Court of Appeal of California, Second District, Division Two
Dec 19, 1994
30 Cal.App.4th 1445 (Cal. Ct. App. 1994)

Summary

In Collins, the defendant sold computers with defective microchips that were “ ‘missing [the] actual physical hardware logic that industry standards require’ ” and the defendant had knowledge of the defective nature of the microchips at the time the computers were sold.

Summary of this case from Rutledge v. Hewlett-Packard Co.

Opinion

Docket No. B080426.

December 19, 1994.

Appeal from Superior Court of Los Angeles County, No. VC010380, Chris R. Conway, Judge.

COUNSEL

Davis Drum and Richard Lorne Davis for Plaintiff and Appellant.

No appearance for Defendant and Respondent.


OPINION


Appellant Interinsurance Exchange of the Automobile Club of Southern California filed a complaint for subrogation recovery against Matthew Joseph Collins. Appellant submitted a request to enter default, which was rejected by the clerk of the court.

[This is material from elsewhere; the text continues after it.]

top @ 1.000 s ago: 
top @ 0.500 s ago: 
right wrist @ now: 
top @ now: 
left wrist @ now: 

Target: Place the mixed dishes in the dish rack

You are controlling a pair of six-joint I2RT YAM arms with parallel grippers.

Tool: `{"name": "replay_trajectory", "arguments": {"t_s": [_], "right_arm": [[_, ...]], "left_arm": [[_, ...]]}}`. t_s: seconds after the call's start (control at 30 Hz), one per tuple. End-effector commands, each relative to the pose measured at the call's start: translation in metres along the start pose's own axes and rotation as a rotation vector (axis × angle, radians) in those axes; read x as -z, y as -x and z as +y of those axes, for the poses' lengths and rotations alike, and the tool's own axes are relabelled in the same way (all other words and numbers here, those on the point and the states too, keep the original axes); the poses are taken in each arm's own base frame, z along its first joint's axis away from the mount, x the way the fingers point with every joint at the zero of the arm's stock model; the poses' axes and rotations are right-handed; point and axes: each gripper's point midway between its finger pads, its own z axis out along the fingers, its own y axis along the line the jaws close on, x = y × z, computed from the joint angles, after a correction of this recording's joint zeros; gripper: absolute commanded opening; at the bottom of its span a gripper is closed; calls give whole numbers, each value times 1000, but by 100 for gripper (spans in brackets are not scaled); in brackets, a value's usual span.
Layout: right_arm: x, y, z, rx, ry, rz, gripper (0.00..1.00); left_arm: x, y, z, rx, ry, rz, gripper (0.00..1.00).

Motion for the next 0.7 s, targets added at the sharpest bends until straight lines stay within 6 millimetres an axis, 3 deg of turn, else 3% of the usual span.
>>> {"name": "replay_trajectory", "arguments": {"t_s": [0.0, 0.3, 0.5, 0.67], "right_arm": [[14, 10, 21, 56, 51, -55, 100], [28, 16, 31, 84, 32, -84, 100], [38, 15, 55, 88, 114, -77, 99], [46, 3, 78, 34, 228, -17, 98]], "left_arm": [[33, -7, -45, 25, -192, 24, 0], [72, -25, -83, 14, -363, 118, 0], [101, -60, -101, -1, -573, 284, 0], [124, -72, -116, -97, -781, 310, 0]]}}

The clerk informed counsel for appellant that the default could not be entered because the declaration of Mr. Collins's nonmilitary status was not signed.

Mr. Collins did not file a respondent's brief on appeal.

A hearing was held at which the trial court advised counsel for appellant if the declaration was not signed the clerk could not enter the default and the matter would be dismissed.

On the next hearing date, the trial court continued the status hearing and sanctioned counsel for appellant $250 for reasons unexplained by the record. The case was dismissed soon after, and this appeal followed.

DISCUSSION

(1) Appellant contends that a declaration of nonmilitary status is not required to obtain a default. Appellant is correct.

The Soldiers' and Sailors' Civil Relief Act of 1940 (50 U.S.C. Appen. §§ 501-591) requires: "In any action or proceeding commenced in any court, if there shall be a default of any appearance by the defendant, the plaintiff, before entering judgment shall file in the court an affidavit setting forth facts showing that the defendant is not in military service. . . . If an affidavit is not filed showing that the defendant is not in the military service, no judgment shall be entered without first securing an order of court directing such entry. . . . Whenever . . . facts may be . . . established . . . by . . . declaration, . . . the filing of such . . . declaration . . . shall satisfy the requirement . . . that facts be established by affidavit." (50 U.S.C. Appen. § 520(1), italics added.)

The fundamental rule of statutory construction is that the court determine legislative intent to effectuate the purpose of the law. ( Khan v. Medical Board (1993) 12 Cal.App.4th 1834, 1842 [ 16 Cal.Rptr.2d 385].) We turn first to the words of the statute to determine that intent. ( Ibid.) Giving effect to statutes according to the ordinary import of the language used in them, there can be no room for interpretation if we find that the language is clear. ( Ibid.)

The language of the controlling statute plainly does not bar the entry of default without the affidavit or declaration. This reading of the statute is supported by earlier case law. (See B B Sulphur Co. v. Kelley (1943) 61 Cal.App.2d 3, 7 [ 141 P.2d 908] [affidavit setting forth facts showing defendant not in military service should be made at the time of the making and entry of the default judgment]; National Bank of Far Rockaway v. Van Tassell (1942) 178 Misc. 776 [36 N.Y.S.2d 478, 480] [affidavit stating defendant not in the military at time of service of process was not in compliance with the federal statutory requirement that the affidavit be filed before entering judgment]; In re Cool's Estate (1941) 19 N.J. Misc. 236 [18 A.2d 714, 716]; see also Mader v. Christie (1921) 52 Cal.App. 138, 141 [ 198 P. 45], interpreting the preceding statute [affidavit filed before entry of judgment is seasonably filed].) We agree with Van Tassell's implied holding that Congress sought to protect military personnel not from defaults, but from default judgments.

The former statute, "Act Sept. 3, 1919, ch. 55, 41 Stat. 282, provided that where default judgments were entered and no affidavits required by [former] section 111 of this Appendix had been filed, the plaintiff, on notice, could file an affidavit stating that persons in default were not in military service at time of entry of default judgment and authorized court to enter an order making the judgment effective as of date of entry." (50 U.S.C. Appen. §§ 161 to 165 omitted.)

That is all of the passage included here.